Return every line from the records below in which the word "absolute" is found.

=== Source records ===
Segment Open
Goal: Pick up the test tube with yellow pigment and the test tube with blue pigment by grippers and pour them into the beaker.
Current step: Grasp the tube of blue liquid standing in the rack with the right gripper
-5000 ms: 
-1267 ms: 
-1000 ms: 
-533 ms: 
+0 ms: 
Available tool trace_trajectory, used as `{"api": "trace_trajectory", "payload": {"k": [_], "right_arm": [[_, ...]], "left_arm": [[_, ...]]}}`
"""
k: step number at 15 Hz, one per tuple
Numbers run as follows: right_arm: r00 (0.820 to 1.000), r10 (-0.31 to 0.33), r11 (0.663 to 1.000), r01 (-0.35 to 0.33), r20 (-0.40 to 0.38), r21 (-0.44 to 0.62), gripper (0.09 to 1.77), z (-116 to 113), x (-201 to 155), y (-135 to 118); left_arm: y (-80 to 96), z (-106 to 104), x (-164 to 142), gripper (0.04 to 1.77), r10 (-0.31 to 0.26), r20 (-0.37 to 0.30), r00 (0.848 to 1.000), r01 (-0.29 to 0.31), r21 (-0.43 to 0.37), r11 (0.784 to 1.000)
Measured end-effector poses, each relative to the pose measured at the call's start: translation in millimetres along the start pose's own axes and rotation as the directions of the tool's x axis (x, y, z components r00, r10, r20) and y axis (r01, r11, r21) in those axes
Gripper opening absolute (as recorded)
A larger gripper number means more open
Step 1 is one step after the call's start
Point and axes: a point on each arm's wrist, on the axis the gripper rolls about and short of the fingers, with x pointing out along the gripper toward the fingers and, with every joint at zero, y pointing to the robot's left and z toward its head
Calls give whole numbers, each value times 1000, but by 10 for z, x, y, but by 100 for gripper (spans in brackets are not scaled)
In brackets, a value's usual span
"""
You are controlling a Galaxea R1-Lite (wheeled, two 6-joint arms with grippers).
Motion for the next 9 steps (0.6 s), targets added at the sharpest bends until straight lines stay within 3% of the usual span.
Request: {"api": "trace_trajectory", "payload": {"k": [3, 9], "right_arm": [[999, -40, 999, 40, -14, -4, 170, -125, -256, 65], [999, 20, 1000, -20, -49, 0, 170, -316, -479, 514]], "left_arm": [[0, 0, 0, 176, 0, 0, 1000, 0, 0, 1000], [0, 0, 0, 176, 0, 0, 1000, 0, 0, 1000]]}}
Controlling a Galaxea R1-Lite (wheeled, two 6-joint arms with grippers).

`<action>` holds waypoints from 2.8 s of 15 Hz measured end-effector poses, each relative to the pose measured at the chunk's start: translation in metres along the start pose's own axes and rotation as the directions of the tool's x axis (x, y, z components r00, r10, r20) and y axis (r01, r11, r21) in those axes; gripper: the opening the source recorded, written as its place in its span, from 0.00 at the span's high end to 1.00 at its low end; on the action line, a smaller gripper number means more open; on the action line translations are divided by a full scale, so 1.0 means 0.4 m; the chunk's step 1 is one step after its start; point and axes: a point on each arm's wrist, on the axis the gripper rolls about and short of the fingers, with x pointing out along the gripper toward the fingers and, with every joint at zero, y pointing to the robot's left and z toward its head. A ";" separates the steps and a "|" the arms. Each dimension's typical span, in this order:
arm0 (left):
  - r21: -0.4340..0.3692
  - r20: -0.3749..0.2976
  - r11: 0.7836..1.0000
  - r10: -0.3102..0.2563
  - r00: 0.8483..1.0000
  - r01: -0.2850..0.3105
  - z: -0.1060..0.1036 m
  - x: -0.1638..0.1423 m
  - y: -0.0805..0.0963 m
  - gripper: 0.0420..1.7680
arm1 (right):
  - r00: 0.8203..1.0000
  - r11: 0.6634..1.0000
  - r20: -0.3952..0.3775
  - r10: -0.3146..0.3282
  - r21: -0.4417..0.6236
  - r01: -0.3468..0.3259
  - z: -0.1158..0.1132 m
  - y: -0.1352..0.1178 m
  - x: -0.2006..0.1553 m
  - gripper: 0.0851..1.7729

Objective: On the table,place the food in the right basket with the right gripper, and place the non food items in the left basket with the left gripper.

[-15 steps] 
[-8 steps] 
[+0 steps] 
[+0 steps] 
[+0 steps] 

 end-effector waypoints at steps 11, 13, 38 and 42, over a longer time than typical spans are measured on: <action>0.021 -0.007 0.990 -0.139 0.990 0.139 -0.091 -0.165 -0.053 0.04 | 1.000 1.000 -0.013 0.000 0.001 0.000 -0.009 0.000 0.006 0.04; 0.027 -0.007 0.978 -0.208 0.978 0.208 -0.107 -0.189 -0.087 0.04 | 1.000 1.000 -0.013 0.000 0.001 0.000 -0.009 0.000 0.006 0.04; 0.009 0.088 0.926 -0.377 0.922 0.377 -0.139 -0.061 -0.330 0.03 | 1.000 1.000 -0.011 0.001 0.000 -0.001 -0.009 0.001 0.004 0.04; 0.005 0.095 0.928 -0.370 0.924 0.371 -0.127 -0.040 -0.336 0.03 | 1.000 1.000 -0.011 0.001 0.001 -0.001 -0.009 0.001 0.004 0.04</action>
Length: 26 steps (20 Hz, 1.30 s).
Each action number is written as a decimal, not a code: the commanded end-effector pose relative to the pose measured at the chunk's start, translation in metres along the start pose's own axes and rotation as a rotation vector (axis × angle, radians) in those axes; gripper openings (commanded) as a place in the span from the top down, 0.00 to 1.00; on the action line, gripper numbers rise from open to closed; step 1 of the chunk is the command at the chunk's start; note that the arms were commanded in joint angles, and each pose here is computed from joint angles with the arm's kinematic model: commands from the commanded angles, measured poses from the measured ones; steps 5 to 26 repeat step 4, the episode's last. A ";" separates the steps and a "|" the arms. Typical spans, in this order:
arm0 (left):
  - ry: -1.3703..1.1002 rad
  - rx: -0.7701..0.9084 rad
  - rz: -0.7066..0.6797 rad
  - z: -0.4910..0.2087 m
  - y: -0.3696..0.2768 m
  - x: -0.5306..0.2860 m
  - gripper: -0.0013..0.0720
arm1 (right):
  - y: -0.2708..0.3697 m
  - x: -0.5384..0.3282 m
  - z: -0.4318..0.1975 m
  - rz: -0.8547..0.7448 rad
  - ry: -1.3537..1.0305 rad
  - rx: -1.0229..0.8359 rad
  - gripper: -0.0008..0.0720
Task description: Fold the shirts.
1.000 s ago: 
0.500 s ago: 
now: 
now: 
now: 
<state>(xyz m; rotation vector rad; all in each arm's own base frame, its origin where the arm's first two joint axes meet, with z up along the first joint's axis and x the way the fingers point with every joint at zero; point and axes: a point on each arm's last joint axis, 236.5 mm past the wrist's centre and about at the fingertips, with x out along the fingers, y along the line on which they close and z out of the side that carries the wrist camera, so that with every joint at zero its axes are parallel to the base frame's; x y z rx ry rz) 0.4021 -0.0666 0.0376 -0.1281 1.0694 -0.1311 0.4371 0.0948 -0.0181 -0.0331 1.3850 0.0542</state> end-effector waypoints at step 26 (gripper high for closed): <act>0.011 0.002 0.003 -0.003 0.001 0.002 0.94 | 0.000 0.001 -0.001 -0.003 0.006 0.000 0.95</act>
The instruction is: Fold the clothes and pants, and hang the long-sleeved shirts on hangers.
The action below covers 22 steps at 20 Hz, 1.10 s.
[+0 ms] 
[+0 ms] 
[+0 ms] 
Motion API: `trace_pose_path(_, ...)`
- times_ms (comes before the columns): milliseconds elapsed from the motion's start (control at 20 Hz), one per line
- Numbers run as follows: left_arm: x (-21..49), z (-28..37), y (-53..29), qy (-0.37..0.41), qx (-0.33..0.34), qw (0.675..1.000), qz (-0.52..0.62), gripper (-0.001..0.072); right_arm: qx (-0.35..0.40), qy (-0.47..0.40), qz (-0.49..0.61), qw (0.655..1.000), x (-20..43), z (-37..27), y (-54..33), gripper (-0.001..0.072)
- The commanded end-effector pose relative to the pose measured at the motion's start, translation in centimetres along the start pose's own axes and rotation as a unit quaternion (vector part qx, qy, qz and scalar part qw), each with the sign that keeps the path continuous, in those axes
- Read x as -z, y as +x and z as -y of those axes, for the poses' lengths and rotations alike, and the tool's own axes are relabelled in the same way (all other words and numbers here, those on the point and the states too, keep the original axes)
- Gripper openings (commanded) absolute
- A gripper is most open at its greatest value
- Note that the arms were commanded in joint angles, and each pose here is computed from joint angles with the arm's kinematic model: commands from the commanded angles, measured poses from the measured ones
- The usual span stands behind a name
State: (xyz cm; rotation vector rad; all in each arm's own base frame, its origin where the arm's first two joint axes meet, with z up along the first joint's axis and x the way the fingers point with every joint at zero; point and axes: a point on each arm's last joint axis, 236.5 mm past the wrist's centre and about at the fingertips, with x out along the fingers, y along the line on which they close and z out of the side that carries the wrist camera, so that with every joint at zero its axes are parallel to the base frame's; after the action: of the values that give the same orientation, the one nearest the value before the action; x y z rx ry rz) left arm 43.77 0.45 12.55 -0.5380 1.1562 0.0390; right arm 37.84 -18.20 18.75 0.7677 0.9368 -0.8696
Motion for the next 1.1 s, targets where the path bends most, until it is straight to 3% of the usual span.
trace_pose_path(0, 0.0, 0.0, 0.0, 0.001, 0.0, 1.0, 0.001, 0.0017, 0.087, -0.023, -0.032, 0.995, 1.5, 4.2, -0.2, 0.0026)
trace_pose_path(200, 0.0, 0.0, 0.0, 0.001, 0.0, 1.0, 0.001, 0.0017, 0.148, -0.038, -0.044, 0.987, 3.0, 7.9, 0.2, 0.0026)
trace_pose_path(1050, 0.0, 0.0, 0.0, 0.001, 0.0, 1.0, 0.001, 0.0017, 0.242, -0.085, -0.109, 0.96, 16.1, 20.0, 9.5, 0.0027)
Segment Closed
=== RESPONSE FOR THIS EXERCISE ===
Gripper opening absolute (as recorded)
- Gripper openings (commanded) absolute

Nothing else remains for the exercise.